しかし、車両搭載の観点から横幅の制限は現在と同一でなくてはならない。そこで、限りなくロングストローク設計として、横幅を詰めるのはヘッドを薄くして行ったという、そのため、ボクサーディーゼルに搭載されるデンソー製インジェクターは、競合他社より一番短い、特別設計のものだという。このようにして実現されたエンジンはディーゼル燃焼に相応しい、ボア×ストロークを持ち、さらに現行レガシーに搭載可能な横幅をもち、最新コンパクト6気筒エンジンの4気筒版なので、現行ボクサーガソリン(EJ20)に対して61.3mmという全長(前後長)短縮も図れたという。
148g/kmの理由。
メーカー平均でのCO2排出量140g/kmというのは欧州自工会が自主規制として定めた数値。欧州メーカーへは2008年まで、日本や韓国などの輸入車メーカーへは2009年までと決められている。2007年時点で約228g/kmとあまり優秀でないスバルにとって、ようやく手に入れたディーゼルなのだから140g/kmという「数値」が欲しかったと思う。しかし、B4の最良スペックでも148g/kmと発表されている。
この点についても、増田氏はこう語る。「レガシーであるためにはあれが限界でした」と。ボクサーディーゼルを開発すると同時に、ディーゼルレガシィという「クルマ」を開発した今回、ハンドルを握って、乗って、走って、レガシィの走りを守れるか、あるいは更なる向上ができるかという見方をした結果だという。タイアの転がり抵抗を減らしたり、なんらかの部品を外したりして軽量化を行えば、140g/kmを達成できたかもしれない。しかし、レガシィという乗り味を維持することが大命題にあるための英断だったのだろう。

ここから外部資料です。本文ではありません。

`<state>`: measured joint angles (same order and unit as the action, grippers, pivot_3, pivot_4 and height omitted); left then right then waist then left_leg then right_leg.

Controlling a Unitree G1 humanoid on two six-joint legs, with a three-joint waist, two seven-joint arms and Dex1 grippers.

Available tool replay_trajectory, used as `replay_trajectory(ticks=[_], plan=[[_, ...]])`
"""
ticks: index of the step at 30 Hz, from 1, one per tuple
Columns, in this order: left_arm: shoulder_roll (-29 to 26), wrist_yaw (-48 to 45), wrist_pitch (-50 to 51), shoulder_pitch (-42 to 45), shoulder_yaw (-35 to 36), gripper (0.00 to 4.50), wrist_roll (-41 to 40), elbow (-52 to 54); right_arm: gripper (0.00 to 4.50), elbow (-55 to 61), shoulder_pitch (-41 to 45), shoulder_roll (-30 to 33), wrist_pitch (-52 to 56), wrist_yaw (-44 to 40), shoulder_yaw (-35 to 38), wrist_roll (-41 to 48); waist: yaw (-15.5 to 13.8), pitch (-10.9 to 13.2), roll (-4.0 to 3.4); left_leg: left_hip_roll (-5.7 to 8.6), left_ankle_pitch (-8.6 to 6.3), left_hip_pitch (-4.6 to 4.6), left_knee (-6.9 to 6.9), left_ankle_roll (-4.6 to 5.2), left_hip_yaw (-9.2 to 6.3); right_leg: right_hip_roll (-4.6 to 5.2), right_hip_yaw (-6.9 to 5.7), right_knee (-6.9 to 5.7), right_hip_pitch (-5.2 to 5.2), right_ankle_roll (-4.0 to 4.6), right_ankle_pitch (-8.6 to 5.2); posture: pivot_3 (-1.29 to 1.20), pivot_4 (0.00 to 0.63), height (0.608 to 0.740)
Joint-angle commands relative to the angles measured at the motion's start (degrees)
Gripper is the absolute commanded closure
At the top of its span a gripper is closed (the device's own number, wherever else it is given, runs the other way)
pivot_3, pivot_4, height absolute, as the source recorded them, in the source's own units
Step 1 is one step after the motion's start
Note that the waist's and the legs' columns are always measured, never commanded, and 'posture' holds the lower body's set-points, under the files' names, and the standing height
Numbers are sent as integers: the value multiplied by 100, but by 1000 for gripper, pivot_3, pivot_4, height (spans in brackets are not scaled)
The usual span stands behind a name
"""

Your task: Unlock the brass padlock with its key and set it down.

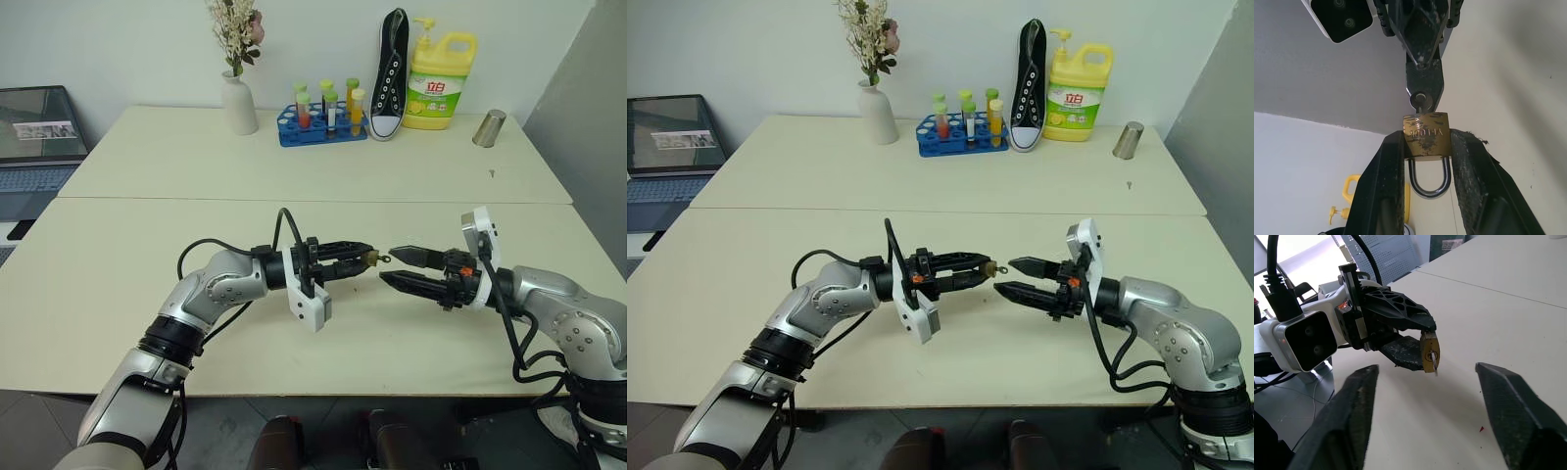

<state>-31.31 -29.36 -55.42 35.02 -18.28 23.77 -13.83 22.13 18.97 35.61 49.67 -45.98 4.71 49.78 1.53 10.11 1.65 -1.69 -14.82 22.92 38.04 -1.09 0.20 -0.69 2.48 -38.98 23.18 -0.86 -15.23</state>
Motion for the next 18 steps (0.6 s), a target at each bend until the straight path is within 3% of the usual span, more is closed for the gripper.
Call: replay_trajectory(ticks=[1, 6, 18], plan=[[-33, 111, 21, 6, 79, 3540, -25, 224, 2825, 55, 134, -32, 27, -25, 1, 125, 0, 0, 0, 0, 0, 0, 0, 0, 0, 0, 0, 0, 0, 0, 0, 0, 150, 740], [-37, 112, 20, 1, 75, 3540, -28, 227, 4406, 30, 191, -50, 85, -42, -25, 138, 0, 0, 0, 0, 0, 0, 0, 0, 0, 0, -1, 0, 0, 0, 0, 0, 150, 740], [-94, 144, -56, -39, 50, 3540, 61, 217, 4500, -69, 391, 14, 507, -107, 134, 542, 0, 0, 0, -1, 0, 0, 0, 0, 0, 0, 0, 0, 0, 1, 0, 0, 150, 740]])
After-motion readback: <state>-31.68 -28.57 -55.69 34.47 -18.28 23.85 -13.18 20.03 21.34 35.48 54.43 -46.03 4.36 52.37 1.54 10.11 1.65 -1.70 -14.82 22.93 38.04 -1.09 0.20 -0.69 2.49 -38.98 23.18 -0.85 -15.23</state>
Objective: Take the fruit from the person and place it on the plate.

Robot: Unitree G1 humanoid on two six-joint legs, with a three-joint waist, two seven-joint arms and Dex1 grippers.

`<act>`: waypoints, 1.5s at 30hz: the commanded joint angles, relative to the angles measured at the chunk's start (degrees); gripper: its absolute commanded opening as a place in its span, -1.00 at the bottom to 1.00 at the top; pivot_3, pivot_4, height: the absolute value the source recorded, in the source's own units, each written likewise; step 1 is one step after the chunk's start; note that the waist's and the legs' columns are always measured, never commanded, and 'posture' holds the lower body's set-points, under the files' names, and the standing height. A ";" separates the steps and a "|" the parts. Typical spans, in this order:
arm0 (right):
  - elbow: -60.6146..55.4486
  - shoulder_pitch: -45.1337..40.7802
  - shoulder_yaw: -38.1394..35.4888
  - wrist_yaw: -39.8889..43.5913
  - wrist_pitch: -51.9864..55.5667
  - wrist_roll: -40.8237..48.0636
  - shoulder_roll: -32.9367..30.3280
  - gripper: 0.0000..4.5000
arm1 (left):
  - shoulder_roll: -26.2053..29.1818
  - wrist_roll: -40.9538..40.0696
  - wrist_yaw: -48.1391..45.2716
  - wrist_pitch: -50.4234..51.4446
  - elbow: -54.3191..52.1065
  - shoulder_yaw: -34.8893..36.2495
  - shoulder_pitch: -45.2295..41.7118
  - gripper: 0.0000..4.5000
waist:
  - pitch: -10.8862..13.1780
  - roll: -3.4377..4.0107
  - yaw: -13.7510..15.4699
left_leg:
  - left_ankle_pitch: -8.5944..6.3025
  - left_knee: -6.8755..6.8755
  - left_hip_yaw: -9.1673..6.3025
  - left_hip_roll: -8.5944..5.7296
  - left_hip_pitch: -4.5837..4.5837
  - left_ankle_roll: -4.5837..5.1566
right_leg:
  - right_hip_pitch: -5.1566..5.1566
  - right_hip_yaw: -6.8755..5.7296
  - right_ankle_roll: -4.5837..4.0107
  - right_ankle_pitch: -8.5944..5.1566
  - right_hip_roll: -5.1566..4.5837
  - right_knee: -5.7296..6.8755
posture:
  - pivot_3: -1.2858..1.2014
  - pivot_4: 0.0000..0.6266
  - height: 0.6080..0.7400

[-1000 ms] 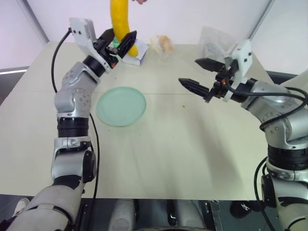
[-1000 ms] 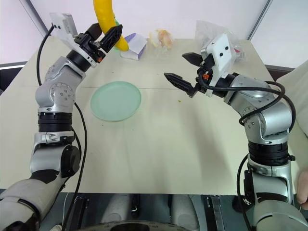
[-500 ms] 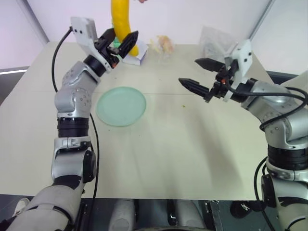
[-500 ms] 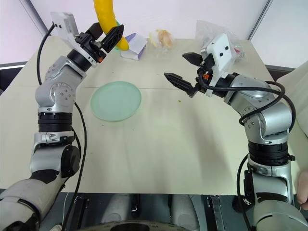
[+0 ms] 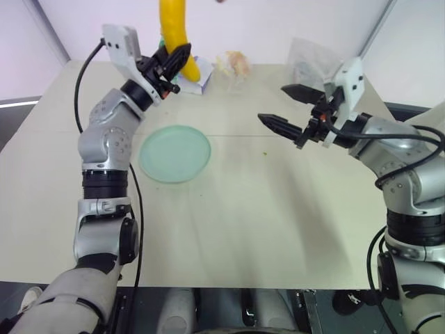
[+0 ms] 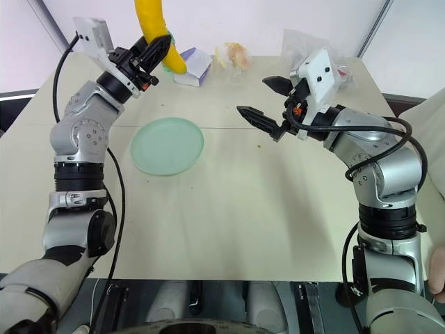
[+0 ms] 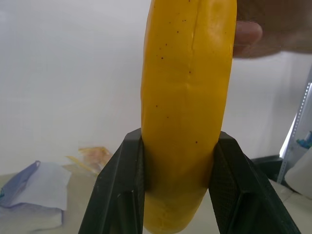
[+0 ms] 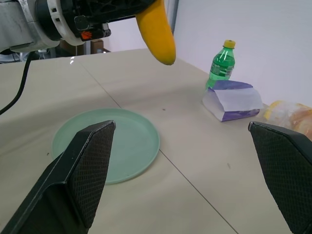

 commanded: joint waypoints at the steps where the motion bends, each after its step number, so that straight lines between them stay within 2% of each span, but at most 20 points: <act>1: -2.15 -1.21 -0.77 -0.42 -0.51 0.28 -0.31 1.00 | 1.19 -1.53 0.90 4.26 -7.15 0.13 3.60 -0.48 | 0.00 0.00 -0.12 | 0.00 -0.01 0.00 0.00 0.00 0.00 | 0.00 0.00 0.00 0.00 0.00 0.00 | 0.03 -0.52 0.87; 10: -5.37 3.74 -0.13 -0.06 1.13 0.81 -1.38 1.00 | 7.60 -3.31 2.73 18.51 -27.04 -0.45 27.04 -0.48 | 0.00 0.00 -1.08 | 0.00 -0.09 -0.03 0.04 -0.01 0.00 | -0.05 0.01 -0.01 -0.01 -0.02 0.01 | 0.03 -0.52 0.87; 15: -6.57 4.94 -0.18 -0.38 1.76 1.11 -1.30 1.00 | 7.35 -7.01 7.07 25.25 -33.64 2.40 33.33 -0.48 | 0.00 0.00 -1.08 | 0.00 -0.08 -0.07 0.02 0.01 0.00 | -0.04 0.01 -0.01 0.00 -0.07 0.04 | 0.03 -0.52 0.87; 19: -7.12 5.48 -0.23 -0.71 2.26 1.33 -1.17 1.00 | 4.49 -10.00 12.35 28.95 -34.25 5.49 33.95 -0.48 | 0.00 0.00 -1.08 | 0.00 -0.08 -0.13 0.01 0.02 0.00 | -0.03 0.01 -0.01 0.00 -0.06 0.04 | 0.03 -0.52 0.87; 25: -7.11 5.37 -0.14 -0.94 2.54 1.34 -1.10 1.00 | -3.28 -14.65 22.59 31.96 -28.36 12.72 31.62 -0.48 | 0.00 0.00 -1.11 | 0.00 -0.06 -0.17 0.00 0.02 0.00 | -0.02 0.01 -0.01 0.00 -0.05 0.05 | 0.03 -0.52 0.87; 35: -7.66 5.07 0.34 -1.43 2.95 1.30 -0.96 1.00 | -10.85 -22.27 26.50 32.21 -17.00 16.43 25.55 -0.48 | -0.01 -0.01 -0.94 | 0.00 -0.03 -0.13 -0.03 0.01 0.00 | 0.01 -0.03 -0.01 0.00 -0.05 0.04 | 0.03 -0.52 0.87; 45: -9.93 5.97 -0.46 -2.81 4.59 1.81 -1.31 1.00 | -15.55 -29.08 34.28 34.01 -17.88 17.64 25.40 -0.48 | 0.00 -0.02 -1.13 | 0.00 -0.03 -0.15 -0.02 0.02 0.00 | 0.01 -0.01 -0.01 0.00 -0.04 0.02 | 0.03 -0.52 0.87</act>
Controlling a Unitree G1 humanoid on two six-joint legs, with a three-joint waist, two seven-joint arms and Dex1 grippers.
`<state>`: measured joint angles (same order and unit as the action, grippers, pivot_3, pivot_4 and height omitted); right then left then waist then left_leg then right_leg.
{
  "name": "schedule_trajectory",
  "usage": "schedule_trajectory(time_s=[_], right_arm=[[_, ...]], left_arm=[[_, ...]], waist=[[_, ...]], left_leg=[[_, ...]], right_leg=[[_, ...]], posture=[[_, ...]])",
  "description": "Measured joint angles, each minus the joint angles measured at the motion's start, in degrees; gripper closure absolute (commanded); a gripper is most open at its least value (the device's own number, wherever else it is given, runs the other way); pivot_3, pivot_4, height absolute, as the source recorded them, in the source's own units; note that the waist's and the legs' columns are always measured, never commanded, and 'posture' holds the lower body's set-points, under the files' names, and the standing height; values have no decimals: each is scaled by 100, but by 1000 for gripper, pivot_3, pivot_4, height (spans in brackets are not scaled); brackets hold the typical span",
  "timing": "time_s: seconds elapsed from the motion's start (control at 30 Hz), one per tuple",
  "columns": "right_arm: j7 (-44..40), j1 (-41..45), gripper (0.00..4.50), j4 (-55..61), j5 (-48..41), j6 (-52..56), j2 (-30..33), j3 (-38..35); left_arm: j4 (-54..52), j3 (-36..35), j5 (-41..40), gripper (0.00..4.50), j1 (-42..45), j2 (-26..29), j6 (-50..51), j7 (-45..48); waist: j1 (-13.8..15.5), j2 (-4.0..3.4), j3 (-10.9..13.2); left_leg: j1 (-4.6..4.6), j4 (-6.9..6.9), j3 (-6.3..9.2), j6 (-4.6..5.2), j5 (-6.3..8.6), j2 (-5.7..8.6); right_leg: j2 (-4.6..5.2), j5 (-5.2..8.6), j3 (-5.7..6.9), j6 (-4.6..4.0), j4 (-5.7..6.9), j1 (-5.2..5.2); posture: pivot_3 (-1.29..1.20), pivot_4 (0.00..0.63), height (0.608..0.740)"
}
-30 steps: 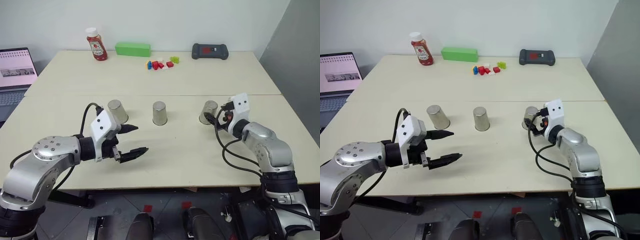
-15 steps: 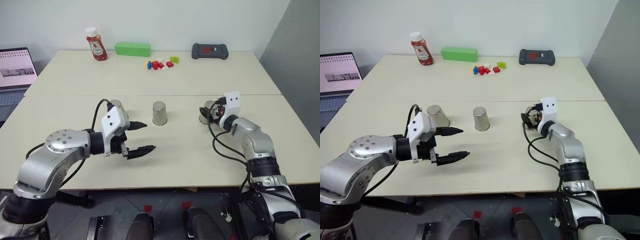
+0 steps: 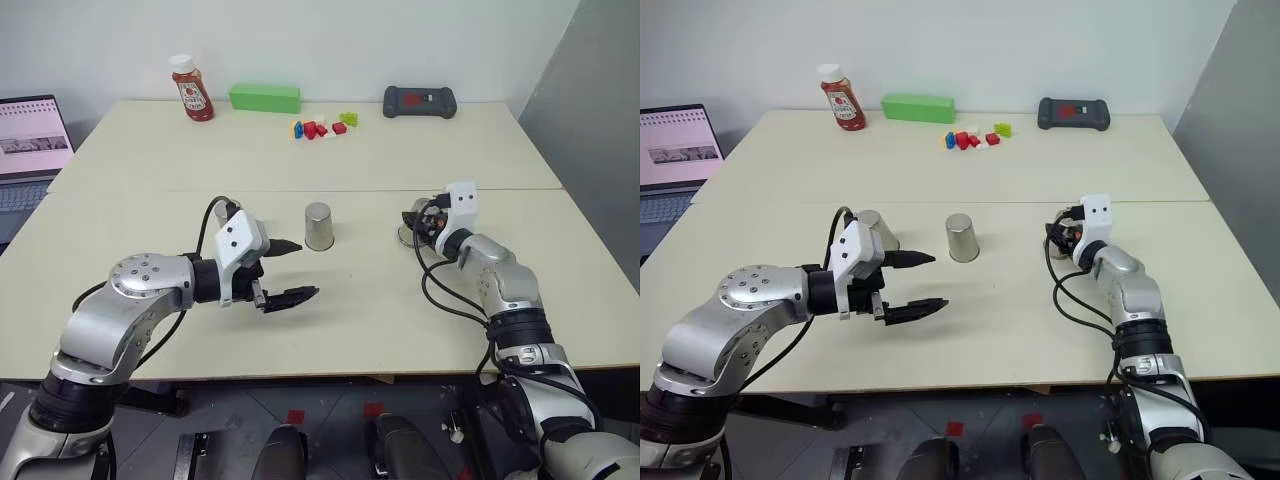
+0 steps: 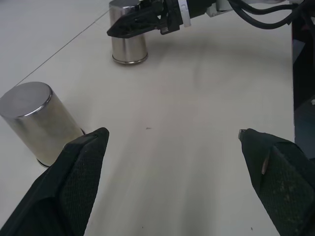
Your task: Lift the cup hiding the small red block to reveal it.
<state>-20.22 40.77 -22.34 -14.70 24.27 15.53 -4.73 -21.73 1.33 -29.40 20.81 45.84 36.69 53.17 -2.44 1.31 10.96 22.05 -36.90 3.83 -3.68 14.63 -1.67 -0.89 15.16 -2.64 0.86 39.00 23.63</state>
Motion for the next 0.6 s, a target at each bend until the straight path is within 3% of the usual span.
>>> schedule_trajectory(time_s=[0.27,0.6], right_arm=[[321,-183,1863,1142,285,237,583,-95],[1055,-310,1863,213,522,366,485,-365]], left_arm=[[42,62,71,0,21,-73,-74,19],[187,73,168,0,194,-110,-116,72]], waist=[[38,1,-1],[-33,0,0]], left_leg=[[2,0,2,0,0,1],[-1,0,-4,0,0,1]], right_leg=[[1,1,2,0,-3,-1],[0,0,-5,0,0,0]], posture=[[0,150,740],[0,150,740]])
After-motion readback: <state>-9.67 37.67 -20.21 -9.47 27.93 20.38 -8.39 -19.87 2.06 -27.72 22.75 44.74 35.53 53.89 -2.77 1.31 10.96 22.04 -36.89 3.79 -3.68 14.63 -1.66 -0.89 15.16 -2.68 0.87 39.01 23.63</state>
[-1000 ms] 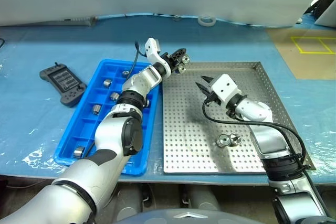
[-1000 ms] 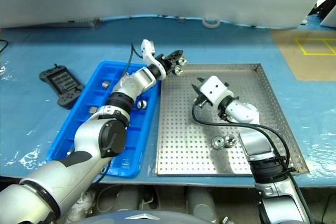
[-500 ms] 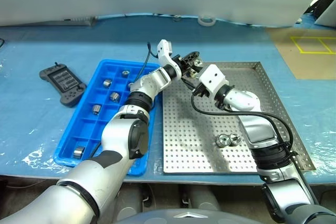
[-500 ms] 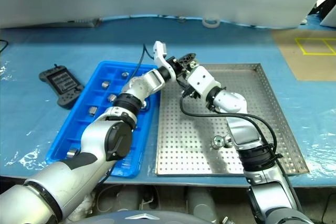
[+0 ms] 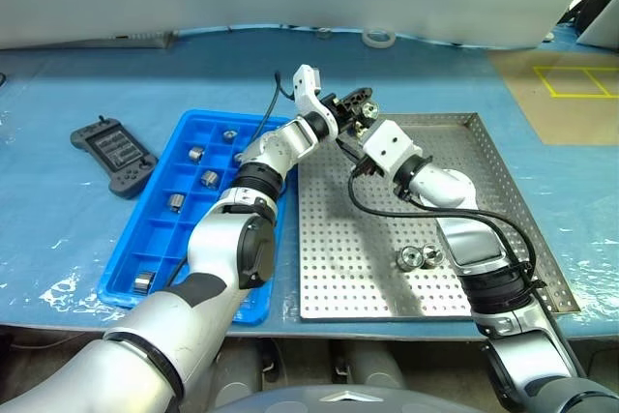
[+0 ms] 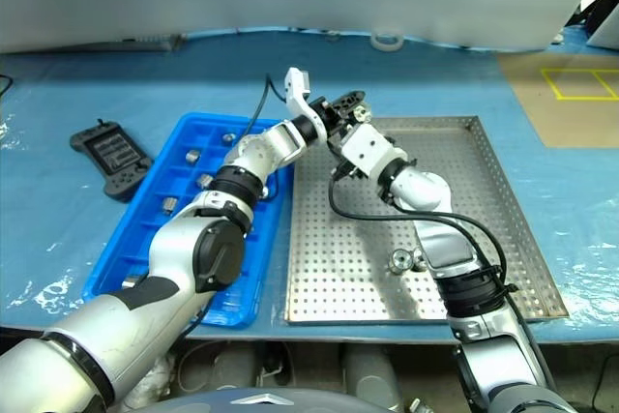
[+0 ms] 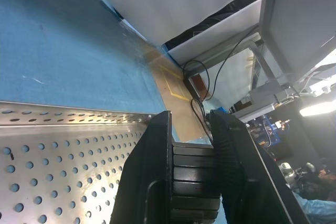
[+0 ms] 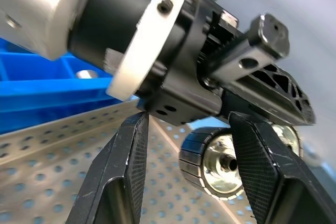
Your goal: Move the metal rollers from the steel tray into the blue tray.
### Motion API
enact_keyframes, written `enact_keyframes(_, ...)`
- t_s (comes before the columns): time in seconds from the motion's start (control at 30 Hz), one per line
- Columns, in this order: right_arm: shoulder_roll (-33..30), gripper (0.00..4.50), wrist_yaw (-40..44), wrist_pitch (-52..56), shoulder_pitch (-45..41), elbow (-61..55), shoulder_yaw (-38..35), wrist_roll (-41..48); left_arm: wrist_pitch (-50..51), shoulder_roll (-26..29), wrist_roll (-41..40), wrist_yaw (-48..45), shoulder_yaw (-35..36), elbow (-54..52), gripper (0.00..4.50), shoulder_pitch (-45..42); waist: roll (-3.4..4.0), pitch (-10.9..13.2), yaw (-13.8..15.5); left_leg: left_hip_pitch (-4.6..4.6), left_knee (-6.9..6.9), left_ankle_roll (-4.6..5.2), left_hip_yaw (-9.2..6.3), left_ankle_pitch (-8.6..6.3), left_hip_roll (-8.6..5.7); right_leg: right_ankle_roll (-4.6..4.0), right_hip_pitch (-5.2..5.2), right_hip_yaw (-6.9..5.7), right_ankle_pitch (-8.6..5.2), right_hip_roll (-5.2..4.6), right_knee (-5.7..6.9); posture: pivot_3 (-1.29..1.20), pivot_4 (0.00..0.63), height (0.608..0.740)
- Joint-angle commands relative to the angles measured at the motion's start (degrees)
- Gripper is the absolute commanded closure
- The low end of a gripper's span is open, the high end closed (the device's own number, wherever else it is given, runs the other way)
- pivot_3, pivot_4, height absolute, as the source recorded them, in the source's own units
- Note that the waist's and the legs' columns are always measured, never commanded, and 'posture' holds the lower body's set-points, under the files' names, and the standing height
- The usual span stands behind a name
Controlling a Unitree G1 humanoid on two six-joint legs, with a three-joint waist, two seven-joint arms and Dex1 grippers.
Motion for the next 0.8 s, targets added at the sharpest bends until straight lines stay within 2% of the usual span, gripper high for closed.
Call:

開発期間の短さもあって、現在組み合わされるトランスミッションは5MT。今後、6MTやAT搭載の開発もしていくだろうから、そのなかで燃費(=CO2排出量)の向上(低下)も継続して突き詰めていくという。
高回転まで透き通る音。
音が違う。。。らしい。残念ながら、今回の技術発表会では音の実録紹介はなかったので実の音をコメントすることは出来ないが、発表とおり、ひと味違うのだろう。なぜならば、ディーゼルがガソリンに較べうるさい?(私はあのメカ音がわりと好き)のは、燃焼音自体と、機械騒音の相違のためだ。燃焼音は、先に説明した燃焼形態がことなるからで、それでも最新のディーゼルは噴射回数を数回に分け、音もマイルドになっていきている。機械騒音は、どうしても高圧ポンプとインジェクターの作動音が大きくなる点。そして、その急激なトルク発生に伴う、エンジン内部の回転部品からの音が大きくなる点だ。
おそらく前者の燃焼音というのは、ボクサーエンジンだからといって通常のエンジンと変わりなく、最新の他社のクリーンディーゼルとよばれるエンジン同様だ。しかしながら、後者のエンジン内部、あるいはブロックから発生する音には大きな違いがあるはずだ。クランクシャフトやブロックは水平対応ならではの高剛性のため、それらが振動して発生する騒音はかなり異質なものになることだろう。そして、その効果がより発揮されるのは高回転領域なので、ボクサーディーゼルの音に関する大きな違いは高回転まで透き通る音、ということになるのだろう。
スバルの発表によると、欧州のジャーナリスト達も音は絶賛していたとのこと。この点は清水さんの試乗インプレッションを耳を澄まして聞いてみたい。
(文:長沼 要)
これから。。。euro5, tier2bin5, post 新長期
今回発表のレガシィの排ガス規制はEURO4適合との事。もうじきEURO5が始まるので、正直、先行適合して欲しかった気持ちは隠せないが、デンソー製コモンレールシステムは180MPa(約1800気圧)、クールドEGR、酸化触媒、DPFといった排出ガス低減システムを搭載しているので、それらの調整をかえることで、EURO5 適合は可能だろう。
そして、Tier2Bin5, ポスト新長期といった、北米、日本向けには、同一システムの調整、適合だけでは困難だだ。どのようなNOx低減システムを使うのか興味がつきない。国内投入が2009年になるか、2010年になるかの明言はしてくれなかったが、必ず販売してくれると期待している。